NGINX Plus Release 5 (R5) introduces a major new feature: TCP load balancing. NGINX Plus can now load balance and provide high availability for a wide range of TCP‑based protocols in addition to HTTP.
This article provides a technical overview of the TCP load balancing capabilities in NGINX Plus. For related information, check out the NGINX Plus Admin Guide and the use case in MySQL High Availability with NGINX Plus and Galera Cluster.
Editor –
- For an overview of all the new features in NGINX Plus R5, see Announcing NGINX Plus Release 5.
- NGINX Plus Release 9 and later support the features discussed in this post for UDP traffic as well as TCP.
Introduction
The new Stream module implements TCP load balancing. This module, like the HTTP and Mail modules, enables you to configure one or more listen servers, in this case for TCP connections. Connections are forwarded to the upstream server group named by the proxy_pass
directive. A load‑balancing algorithm is used to select one of the upstream servers (in this example, db1, db2, or db3):
stream {
server {
listen 3306;
proxy_pass db;
}
upstream db {
server db1:3306;
server db2:3306;
server db3:3306;
}
}
How NGINX Plus Load Balances TCP Traffic
New connections – When NGINX Plus receives a new client connection on the listen
socket, it immediately makes a load‑balancing decision and creates a new connection to the selected upstream server.

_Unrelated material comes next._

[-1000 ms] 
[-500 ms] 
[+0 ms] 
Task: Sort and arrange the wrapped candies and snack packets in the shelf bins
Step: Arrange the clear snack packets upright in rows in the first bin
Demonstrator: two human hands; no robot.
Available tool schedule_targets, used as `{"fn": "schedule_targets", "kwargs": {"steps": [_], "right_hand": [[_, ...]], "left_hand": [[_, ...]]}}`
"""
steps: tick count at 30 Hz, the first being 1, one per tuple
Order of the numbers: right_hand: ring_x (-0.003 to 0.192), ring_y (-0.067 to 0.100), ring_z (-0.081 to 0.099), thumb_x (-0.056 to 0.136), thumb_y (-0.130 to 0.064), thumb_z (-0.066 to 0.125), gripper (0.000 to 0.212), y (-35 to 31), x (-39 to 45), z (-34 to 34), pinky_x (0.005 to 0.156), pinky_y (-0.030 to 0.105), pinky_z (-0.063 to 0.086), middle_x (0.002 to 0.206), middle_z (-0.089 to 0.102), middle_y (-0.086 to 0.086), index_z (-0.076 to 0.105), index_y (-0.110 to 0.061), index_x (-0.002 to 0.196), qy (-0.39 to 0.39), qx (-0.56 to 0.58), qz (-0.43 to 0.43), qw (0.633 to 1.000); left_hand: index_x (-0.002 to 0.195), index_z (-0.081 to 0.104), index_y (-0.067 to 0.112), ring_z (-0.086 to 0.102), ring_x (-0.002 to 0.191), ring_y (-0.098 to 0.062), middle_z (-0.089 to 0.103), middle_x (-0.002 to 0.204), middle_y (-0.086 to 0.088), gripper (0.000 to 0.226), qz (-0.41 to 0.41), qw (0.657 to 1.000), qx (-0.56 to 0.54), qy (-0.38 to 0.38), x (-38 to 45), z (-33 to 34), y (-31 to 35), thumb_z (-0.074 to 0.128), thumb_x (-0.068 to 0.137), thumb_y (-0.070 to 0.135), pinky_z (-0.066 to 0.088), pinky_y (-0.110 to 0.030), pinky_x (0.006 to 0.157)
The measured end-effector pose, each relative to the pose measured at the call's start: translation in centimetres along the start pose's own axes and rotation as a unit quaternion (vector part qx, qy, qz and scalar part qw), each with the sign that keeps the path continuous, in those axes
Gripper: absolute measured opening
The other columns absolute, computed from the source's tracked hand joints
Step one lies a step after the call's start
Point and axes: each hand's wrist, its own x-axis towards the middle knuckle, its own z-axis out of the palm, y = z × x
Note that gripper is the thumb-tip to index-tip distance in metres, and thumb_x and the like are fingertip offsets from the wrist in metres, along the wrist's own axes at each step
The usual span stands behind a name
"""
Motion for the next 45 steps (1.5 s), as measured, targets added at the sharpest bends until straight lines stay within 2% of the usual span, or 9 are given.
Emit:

Data transfer – NGINX Plus then monitors the client and upstream connections. As soon as data is received on one connection, NGINX Plus reads it and forwards it over the other connection. NGINX Plus maintains an in‑memory buffer for the client and upstream data (see proxy_buffer_size
) and reads data to fill that buffer. If clients or servers stream large volumes of data, you may see a small performance benefit by increasing the size of the appropriate buffer, at the cost of additional memory consumption in NGINX Plus.
Closing connections – When NGINX Plus receives a close notification on either connection, or the TCP stream is idle for longer than the proxy_timeout
setting, NGINX closes both connections. For long‑lived TCP connections, you might choose to increase the value of the proxy_timeout
parameter and tune the so_keepalive
parameter for the listen socket so that the connection is not closed prematurely and disconnected peers are detected quickly.
Load‑Balancing Methods
A range of load‑balancing methods are available for TCP load balancing: Round Robin (the default), Least Connections, and Hash (optionally with the ketama consistent hash method). These are used in conjunction with health‑monitoring data to select the target upstream server for each connection.
NGINX Plus makes the load‑balancing decision immediately, and does not inspect the data in the TCP connection. With the hash
method, you can use the client IP address (as captured by the $remote_addr
variable) as a key to obtain a simple mode of session persistence if necessary.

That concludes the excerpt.